Au Sommet Climate Chance à Cotonou, la question de la mobilité urbaine s’est imposée comme un enjeu central de l’adaptation au changement climatique. Dans les couloirs du centre de conférence, Nelson Delamare, responsable des relations internationales au sein d’ICLEI Afrique, rappelle combien les villes sont en première ligne.
ICLEI Afrique, branche régionale d’un réseau mondial de villes et de collectivités engagées pour le développement durable, accompagne les municipalités sur des sujets clés : énergie, résilience, climat, économie circulaire, sécurité alimentaire, mobilité et solutions fondées sur la nature. L’organisation soutient les collectivités dans la planification, l’accès aux financements, le plaidoyer international et le renforcement de capacités.
« La mobilité est un aspect extrêmement important de la question de l’urbanisation et du développement urbain », souligne Nelson Delamare. Avec une urbanisation exponentielle sur le continent, les projections annoncent près de 900 millions de nouveaux citadins en Afrique à l’horizon 2050. Une pression énorme sur les infrastructures, les services et la circulation des personnes comme des biens.
La mobilité n’est pas qu’une affaire de transport : elle touche aussi à la sécurité alimentaire, à l’économie et à la santé. Les villes dépendent de l’approvisionnement en nourriture ; les embouteillages entraînent des pertes de temps et de productivité ; les crises de carburant, rappellent la vulnérabilité des systèmes de transport. À cela s’ajoutent les enjeux de pollution de l’air et de qualité de vie dans des métropoles déjà sous tension.
À Cotonou, la session consacrée à la mobilité a mis l’accent sur deux dimensions complémentaires : réduire les émissions de gaz à effet de serre liées aux déplacements, et adapter les systèmes de transport aux impacts du changement climatique. L’idée est double : limiter l’empreinte carbone tout en rendant les réseaux plus résilients face aux fortes pluies, aux inondations ou aux épisodes extrêmes.
Plusieurs intervenants venus de Côte d’Ivoire et du Port autonome de Cotonou ont partagé des exemples concrets. La digitalisation a été particulièrement mise en avant : généralisation des démarches en ligne, développement du télétravail, outils numériques permettant d’éviter certains déplacements inutiles. À l’échelle d’une ville, ces changements de pratiques peuvent réduire la congestion, les émissions et la vulnérabilité des populations les plus exposées.
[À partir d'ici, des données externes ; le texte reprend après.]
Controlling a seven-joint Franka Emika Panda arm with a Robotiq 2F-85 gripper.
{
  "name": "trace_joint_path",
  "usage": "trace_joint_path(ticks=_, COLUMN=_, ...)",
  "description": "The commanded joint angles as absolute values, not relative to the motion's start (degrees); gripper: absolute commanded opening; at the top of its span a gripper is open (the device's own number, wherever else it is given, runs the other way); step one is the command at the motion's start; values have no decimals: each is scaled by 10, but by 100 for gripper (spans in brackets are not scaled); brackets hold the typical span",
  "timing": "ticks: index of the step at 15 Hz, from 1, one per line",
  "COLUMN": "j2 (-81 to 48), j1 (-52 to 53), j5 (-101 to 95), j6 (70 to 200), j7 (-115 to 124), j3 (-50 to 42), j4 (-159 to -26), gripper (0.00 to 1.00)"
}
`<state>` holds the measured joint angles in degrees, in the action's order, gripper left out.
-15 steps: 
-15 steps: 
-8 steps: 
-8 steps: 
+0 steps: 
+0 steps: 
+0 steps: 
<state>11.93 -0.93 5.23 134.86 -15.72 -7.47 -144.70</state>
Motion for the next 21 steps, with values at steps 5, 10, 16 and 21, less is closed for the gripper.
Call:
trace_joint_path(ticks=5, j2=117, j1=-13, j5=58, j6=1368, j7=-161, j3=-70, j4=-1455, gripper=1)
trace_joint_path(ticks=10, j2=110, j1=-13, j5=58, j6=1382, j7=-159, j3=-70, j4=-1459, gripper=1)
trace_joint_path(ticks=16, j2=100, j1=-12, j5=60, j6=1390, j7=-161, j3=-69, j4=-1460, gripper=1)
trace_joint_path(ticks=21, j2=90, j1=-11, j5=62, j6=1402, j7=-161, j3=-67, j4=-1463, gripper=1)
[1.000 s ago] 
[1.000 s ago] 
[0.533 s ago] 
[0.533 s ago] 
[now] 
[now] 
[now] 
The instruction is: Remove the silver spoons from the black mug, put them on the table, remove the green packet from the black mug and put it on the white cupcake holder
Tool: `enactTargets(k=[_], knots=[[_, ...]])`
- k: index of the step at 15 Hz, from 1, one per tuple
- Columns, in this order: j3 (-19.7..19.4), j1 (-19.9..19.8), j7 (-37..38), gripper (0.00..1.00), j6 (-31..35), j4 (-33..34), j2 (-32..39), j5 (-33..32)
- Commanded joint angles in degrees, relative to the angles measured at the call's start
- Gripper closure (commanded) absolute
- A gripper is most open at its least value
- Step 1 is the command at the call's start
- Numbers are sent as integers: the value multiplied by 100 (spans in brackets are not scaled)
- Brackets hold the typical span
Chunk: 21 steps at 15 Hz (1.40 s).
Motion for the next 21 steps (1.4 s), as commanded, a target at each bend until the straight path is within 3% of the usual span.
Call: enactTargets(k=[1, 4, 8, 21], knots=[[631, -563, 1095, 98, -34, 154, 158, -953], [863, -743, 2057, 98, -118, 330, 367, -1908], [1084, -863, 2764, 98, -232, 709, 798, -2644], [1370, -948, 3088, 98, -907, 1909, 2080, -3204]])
La planification urbaine apparaît également comme un levier majeur. Il s’agit d’intégrer la mobilité et l’adaptation dans les schémas directeurs de transport :
- Concevoir des routes et des infrastructures capables de résister aux fortes inondations ;
- Développer des plateformes multimodales facilitant le passage du bus au vélo ou à la marche ;
- Rapprocher les services et les emplois des lieux d’habitation pour limiter les longs déplacements quotidiens.
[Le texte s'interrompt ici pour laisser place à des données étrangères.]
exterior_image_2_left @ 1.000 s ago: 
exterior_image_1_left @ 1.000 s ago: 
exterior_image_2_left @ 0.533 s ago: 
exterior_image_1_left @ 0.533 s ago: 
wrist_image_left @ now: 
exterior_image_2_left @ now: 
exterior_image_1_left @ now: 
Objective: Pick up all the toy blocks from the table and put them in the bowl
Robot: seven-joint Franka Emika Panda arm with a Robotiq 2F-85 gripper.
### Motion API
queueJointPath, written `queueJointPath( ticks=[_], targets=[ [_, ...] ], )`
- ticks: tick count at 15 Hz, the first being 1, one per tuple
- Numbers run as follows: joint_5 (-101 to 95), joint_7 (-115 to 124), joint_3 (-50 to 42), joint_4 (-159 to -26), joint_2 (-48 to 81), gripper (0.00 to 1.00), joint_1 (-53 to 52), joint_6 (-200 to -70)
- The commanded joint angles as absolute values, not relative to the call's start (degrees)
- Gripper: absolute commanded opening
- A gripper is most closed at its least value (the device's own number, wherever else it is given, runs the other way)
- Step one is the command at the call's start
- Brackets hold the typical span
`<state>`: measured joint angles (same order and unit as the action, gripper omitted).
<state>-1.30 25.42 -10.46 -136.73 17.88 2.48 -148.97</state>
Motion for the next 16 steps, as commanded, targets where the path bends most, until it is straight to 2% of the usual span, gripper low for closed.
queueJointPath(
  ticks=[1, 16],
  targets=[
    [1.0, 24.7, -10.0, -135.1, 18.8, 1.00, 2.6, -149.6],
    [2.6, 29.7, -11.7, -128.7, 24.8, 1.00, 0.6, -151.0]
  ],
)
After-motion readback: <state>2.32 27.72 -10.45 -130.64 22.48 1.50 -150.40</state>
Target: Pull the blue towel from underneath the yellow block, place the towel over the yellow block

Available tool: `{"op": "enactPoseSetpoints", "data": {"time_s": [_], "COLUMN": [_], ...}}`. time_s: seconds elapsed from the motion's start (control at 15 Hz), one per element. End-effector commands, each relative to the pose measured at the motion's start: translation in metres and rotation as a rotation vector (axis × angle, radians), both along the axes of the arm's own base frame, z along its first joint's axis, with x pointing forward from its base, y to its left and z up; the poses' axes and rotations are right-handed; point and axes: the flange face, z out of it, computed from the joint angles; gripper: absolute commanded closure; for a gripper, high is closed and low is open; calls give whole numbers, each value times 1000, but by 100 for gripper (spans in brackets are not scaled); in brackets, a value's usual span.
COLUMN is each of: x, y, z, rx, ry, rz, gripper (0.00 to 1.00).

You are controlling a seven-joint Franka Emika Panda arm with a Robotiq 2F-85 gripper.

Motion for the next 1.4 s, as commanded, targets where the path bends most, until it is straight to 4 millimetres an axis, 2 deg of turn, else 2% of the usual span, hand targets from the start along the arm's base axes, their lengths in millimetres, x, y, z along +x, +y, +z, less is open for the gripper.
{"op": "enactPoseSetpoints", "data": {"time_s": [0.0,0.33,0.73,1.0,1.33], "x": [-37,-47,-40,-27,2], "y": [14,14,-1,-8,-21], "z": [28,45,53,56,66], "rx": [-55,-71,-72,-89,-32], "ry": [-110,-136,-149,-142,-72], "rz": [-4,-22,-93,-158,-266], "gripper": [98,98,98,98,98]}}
L’objectif est clair : favoriser la mobilité douce (marche, vélo, transports collectifs adaptés) en réduisant la dépendance à la voiture individuelle et aux carburants fossiles, tout en protégeant les populations des effets du climat. « On estime qu’il y aura 900 millions de nouveaux habitants dans les villes africaines en 2050 », rappelle Nelson Delamare, insistant sur l’urgence d’anticiper dès maintenant la forme et l’organisation de ces villes.
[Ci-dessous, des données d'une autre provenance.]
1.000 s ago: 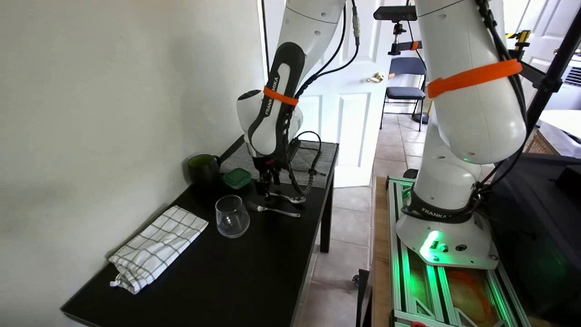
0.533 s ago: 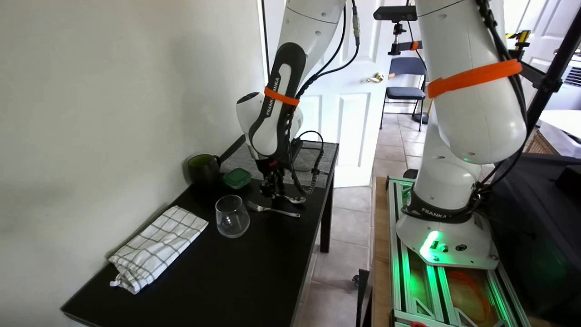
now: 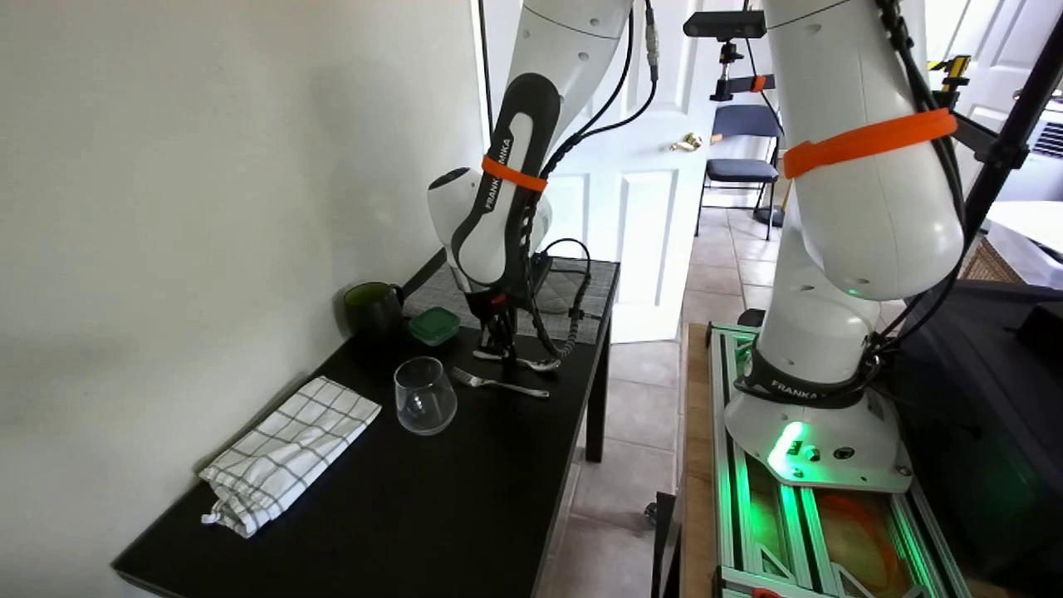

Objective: Place the cutlery in the cup

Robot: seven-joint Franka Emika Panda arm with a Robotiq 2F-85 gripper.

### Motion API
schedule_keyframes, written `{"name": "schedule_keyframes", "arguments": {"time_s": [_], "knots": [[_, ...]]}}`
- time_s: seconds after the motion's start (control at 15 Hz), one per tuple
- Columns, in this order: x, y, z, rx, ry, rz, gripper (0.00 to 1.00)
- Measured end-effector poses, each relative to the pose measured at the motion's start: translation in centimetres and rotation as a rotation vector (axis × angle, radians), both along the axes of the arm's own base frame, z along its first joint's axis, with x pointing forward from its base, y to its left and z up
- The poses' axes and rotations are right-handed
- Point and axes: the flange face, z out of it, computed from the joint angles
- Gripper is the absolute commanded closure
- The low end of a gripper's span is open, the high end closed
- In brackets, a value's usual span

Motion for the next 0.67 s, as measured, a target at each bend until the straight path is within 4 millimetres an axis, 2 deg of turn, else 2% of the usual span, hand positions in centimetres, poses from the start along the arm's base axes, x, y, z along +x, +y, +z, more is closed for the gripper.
{"name": "schedule_keyframes", "arguments": {"time_s": [0.33, 0.47, 0.67], "knots": [[0.4, 0.0, 0.9, 0.008, -0.022, -0.018, 0.98], [1.0, 0.3, 2.6, 0.015, -0.057, -0.023, 0.98], [1.6, 0.9, 6.4, 0.024, -0.142, -0.023, 0.98]]}}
Le rôle d’ICLEI Afrique ne se limite pas à l’expertise technique. L’organisation sert aussi de relais de plaidoyer : elle représente les villes africaines dans les grandes négociations internationales sur le climat, en tant que chef de file de la circonscription des autorités locales et municipales auprès de la CCNUCC. Elle organise également des échanges entre pairs, pour que les villes s’inspirent mutuellement de leurs projets et innovations.
Le prochain Sommet Climate Chance, prévu à Abidjan, sera entièrement consacré à la mobilité. Cotonou en aura été une étape charnière : les échanges de cette édition auront permis de poser les bases, de partager des expériences et de rappeler une évidence trop souvent oubliée dans les négociations climatiques : c’est dans les rues, les quartiers et les transports du quotidien que se joue, très concrètement, une bonne partie de la bataille climatique en Afrique.